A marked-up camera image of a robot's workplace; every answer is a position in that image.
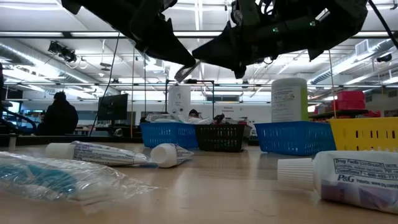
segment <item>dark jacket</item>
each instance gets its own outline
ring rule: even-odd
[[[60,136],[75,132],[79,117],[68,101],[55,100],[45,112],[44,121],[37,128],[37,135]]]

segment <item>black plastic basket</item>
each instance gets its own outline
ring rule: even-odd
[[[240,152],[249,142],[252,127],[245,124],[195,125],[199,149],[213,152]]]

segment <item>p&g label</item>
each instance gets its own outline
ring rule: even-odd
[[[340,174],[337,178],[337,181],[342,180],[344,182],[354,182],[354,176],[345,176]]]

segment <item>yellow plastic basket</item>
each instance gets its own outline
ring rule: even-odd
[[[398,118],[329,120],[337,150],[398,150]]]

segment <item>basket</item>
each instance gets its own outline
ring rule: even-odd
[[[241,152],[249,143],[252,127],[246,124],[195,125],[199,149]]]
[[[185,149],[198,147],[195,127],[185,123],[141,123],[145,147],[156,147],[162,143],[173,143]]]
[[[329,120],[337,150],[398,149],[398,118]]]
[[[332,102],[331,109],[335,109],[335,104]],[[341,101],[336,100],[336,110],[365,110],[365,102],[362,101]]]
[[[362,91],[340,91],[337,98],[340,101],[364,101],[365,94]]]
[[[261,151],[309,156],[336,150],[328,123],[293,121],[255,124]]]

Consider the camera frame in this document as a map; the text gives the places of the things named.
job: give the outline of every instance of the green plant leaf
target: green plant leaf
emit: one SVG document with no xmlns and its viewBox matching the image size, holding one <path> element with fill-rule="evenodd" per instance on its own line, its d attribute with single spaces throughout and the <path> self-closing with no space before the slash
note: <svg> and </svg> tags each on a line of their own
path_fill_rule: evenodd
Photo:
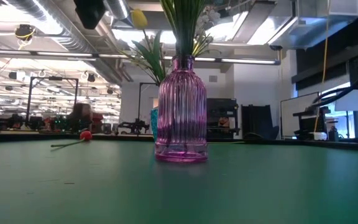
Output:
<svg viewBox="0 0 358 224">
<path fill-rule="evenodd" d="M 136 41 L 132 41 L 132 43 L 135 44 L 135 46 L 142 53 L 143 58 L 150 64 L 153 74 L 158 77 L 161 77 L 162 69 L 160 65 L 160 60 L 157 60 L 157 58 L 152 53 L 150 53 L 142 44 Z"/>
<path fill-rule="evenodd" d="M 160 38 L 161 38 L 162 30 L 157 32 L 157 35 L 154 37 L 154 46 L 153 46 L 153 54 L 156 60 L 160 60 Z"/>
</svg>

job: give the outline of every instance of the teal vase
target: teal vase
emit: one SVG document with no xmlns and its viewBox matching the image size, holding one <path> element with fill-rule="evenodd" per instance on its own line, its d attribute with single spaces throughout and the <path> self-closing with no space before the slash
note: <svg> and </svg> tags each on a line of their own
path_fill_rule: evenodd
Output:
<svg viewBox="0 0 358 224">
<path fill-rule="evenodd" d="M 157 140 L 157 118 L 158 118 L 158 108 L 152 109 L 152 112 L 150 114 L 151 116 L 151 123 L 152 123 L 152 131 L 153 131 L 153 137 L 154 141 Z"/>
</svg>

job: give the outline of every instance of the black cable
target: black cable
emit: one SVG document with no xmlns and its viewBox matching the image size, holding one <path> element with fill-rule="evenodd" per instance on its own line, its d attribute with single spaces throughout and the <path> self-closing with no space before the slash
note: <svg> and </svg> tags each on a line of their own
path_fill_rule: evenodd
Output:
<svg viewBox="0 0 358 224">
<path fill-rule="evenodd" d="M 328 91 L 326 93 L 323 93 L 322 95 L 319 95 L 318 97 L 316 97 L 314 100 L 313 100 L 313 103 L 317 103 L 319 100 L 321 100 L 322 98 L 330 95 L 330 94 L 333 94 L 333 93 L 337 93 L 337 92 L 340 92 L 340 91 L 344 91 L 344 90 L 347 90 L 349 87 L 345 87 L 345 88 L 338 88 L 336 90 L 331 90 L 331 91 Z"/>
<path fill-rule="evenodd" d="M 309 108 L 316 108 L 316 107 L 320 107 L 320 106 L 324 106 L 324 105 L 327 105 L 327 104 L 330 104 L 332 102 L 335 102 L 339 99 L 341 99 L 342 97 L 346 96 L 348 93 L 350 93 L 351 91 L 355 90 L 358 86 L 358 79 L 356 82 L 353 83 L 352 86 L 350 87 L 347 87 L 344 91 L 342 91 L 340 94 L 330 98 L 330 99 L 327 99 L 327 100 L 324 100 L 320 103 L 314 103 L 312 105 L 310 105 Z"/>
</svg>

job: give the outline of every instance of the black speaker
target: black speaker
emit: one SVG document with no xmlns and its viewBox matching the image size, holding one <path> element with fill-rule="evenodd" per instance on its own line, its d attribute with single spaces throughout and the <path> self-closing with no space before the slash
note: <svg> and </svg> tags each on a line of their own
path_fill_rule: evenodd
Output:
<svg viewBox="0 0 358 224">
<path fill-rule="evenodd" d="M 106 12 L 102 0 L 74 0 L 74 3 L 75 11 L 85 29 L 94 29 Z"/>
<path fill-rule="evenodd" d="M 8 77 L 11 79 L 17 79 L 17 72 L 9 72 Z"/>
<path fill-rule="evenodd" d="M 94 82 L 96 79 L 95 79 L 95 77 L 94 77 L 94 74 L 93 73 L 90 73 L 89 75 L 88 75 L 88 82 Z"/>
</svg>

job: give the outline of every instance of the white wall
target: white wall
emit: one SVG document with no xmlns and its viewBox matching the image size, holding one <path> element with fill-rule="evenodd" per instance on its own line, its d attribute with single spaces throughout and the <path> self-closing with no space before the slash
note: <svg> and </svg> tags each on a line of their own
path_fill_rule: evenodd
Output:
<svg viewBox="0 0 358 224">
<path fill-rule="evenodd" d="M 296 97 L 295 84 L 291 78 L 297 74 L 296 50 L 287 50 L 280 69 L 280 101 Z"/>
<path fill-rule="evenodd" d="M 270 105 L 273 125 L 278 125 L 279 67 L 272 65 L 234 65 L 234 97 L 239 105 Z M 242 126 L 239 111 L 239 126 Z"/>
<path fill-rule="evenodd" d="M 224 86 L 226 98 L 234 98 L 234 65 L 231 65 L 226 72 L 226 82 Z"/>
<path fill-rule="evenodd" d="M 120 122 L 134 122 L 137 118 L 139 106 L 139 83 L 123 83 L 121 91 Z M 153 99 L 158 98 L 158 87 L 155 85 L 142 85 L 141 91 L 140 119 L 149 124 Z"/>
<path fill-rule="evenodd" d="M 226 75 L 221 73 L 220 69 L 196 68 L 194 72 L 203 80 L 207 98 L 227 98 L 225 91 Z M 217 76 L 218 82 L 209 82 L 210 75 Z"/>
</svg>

* * *

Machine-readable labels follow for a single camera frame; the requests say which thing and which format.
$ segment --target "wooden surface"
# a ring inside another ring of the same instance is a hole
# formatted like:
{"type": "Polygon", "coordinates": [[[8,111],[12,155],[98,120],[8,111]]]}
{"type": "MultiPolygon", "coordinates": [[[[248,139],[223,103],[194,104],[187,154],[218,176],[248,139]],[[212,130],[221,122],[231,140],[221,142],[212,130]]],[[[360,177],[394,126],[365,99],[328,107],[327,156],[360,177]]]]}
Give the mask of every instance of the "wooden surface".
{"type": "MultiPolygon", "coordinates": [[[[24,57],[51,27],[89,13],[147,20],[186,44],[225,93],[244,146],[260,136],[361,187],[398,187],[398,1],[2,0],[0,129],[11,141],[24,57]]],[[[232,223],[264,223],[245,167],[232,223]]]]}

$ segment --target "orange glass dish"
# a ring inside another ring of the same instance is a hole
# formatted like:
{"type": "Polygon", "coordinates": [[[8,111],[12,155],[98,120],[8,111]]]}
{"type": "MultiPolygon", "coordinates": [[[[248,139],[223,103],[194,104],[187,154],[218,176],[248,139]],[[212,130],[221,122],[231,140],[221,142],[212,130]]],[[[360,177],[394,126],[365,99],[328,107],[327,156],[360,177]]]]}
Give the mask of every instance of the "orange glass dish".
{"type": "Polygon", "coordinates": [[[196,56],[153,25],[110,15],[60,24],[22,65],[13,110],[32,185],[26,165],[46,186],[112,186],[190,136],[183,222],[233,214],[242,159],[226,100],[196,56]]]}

> **DESCRIPTION OF THE TASK**
Before answering, count every line of the data that holds the word "vase"; the reply is that number only.

> **FINAL ANSWER**
2